RECORDS SHOWN
______

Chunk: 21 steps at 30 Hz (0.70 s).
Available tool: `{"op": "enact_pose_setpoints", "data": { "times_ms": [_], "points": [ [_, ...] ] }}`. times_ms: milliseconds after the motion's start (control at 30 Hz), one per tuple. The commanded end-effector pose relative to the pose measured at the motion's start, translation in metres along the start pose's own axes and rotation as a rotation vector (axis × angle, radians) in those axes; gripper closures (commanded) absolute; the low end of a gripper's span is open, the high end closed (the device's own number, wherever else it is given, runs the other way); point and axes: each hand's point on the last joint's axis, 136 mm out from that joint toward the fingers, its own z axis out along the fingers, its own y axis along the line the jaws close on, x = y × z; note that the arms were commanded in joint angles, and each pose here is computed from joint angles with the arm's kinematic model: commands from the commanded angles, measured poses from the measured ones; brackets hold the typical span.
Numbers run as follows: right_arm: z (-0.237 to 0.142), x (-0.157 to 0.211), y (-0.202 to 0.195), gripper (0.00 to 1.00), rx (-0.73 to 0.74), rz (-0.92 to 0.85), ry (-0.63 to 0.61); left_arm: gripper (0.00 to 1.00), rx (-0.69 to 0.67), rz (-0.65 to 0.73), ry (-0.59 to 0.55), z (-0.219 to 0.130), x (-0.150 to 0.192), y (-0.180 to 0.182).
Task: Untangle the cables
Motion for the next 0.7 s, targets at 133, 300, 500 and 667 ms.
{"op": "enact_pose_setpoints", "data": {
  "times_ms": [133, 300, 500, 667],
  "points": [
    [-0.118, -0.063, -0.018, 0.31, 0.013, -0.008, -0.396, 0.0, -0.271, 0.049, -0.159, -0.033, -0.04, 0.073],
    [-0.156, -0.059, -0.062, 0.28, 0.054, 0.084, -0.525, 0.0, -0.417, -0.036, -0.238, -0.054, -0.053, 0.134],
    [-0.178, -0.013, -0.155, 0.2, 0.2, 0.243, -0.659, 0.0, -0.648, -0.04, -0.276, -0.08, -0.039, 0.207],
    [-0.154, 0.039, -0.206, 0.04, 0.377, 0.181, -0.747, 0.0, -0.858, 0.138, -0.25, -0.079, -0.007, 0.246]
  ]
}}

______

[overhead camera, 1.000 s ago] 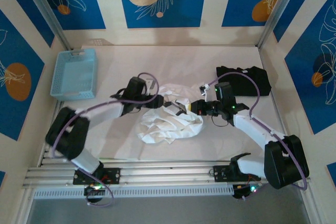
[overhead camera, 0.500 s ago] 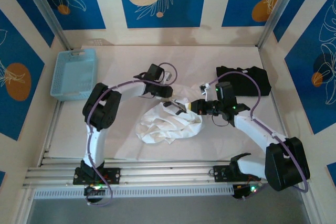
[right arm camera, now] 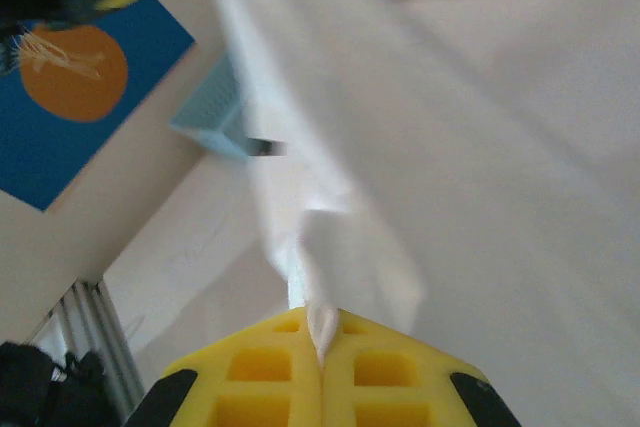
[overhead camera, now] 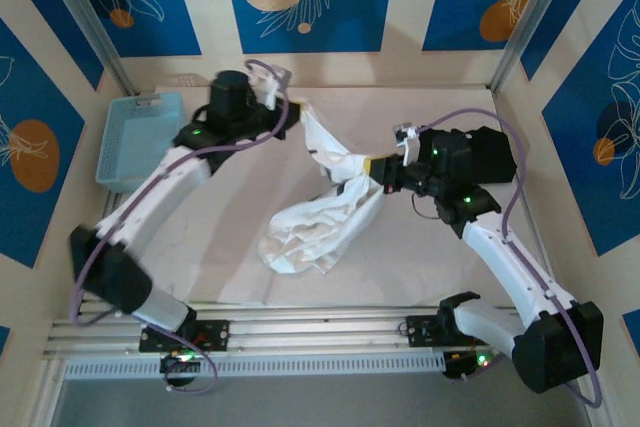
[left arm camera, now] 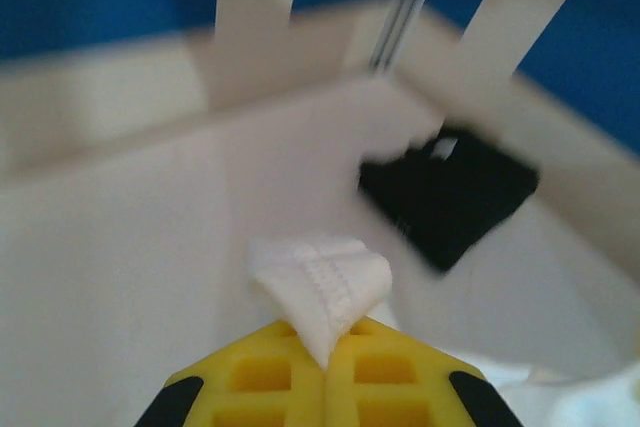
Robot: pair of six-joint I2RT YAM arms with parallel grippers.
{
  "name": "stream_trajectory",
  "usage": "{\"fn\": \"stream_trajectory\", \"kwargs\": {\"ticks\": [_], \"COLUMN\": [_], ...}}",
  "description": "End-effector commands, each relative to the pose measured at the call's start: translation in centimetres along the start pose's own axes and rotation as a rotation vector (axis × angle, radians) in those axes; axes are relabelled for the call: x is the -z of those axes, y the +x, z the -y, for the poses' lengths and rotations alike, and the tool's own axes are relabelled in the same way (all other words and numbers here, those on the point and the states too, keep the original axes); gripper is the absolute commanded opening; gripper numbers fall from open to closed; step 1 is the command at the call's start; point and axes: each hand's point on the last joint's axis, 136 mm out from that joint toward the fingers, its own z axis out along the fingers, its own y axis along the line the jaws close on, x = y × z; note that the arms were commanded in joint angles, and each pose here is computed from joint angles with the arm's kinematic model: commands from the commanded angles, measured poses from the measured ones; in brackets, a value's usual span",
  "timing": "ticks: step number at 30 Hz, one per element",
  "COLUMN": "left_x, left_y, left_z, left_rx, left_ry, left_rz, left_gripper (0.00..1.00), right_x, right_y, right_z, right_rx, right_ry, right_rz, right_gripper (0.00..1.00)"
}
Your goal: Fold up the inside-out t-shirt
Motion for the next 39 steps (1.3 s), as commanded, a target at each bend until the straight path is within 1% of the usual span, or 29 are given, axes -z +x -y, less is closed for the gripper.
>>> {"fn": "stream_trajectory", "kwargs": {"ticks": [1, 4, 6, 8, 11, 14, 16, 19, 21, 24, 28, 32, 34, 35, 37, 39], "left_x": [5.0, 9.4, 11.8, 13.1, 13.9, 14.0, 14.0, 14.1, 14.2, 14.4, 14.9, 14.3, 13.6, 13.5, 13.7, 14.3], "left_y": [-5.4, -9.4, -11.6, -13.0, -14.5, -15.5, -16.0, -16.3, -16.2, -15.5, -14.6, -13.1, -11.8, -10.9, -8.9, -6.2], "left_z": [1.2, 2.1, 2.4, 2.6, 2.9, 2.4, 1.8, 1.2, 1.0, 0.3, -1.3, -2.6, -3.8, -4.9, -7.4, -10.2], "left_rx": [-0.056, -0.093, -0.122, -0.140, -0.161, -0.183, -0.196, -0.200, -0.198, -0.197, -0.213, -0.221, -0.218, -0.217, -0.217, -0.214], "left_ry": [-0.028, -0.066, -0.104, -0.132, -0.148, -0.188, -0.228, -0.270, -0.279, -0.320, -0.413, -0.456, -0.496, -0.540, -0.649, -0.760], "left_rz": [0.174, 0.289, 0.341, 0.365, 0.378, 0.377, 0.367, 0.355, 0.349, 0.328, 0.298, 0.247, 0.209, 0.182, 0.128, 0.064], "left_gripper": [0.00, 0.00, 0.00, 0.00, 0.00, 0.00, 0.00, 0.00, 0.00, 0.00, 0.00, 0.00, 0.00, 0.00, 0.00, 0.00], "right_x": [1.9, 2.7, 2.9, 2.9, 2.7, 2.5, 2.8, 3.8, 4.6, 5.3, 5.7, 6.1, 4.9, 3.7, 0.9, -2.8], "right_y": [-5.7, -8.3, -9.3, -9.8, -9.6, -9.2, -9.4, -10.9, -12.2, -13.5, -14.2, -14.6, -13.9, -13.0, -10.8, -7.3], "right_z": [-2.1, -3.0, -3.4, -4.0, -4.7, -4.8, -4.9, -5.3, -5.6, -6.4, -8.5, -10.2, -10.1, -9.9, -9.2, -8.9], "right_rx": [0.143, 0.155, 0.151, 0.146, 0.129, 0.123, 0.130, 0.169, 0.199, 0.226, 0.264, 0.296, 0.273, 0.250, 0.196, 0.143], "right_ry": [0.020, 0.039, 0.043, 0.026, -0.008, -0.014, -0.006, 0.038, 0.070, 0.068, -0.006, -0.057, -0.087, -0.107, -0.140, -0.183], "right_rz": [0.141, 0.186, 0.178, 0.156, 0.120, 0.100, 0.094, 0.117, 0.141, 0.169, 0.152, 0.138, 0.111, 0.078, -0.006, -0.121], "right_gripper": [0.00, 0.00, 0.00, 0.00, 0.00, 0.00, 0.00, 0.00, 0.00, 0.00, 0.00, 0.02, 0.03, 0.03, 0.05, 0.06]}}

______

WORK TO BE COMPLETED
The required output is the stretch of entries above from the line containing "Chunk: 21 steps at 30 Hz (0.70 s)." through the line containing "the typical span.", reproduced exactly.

WRITTEN ANSWER
Chunk: 21 steps at 30 Hz (0.70 s).
Available tool: `{"op": "enact_pose_setpoints", "data": { "times_ms": [_], "points": [ [_, ...] ] }}`. times_ms: milliseconds after the motion's start (control at 30 Hz), one per tuple. The commanded end-effector pose relative to the pose measured at the motion's start, translation in metres along the start pose's own axes and rotation as a rotation vector (axis × angle, radians) in those axes; gripper closures (commanded) absolute; the low end of a gripper's span is open, the high end closed (the device's own number, wherever else it is given, runs the other way); point and axes: each hand's point on the last joint's axis, 136 mm out from that joint toward the fingers, its own z axis out along the fingers, its own y axis along the line the jaws close on, x = y × z; note that the arms were commanded in joint angles, and each pose here is computed from joint angles with the arm's kinematic model: commands from the commanded angles, measured poses from the measured ones; brackets hold the typical span.

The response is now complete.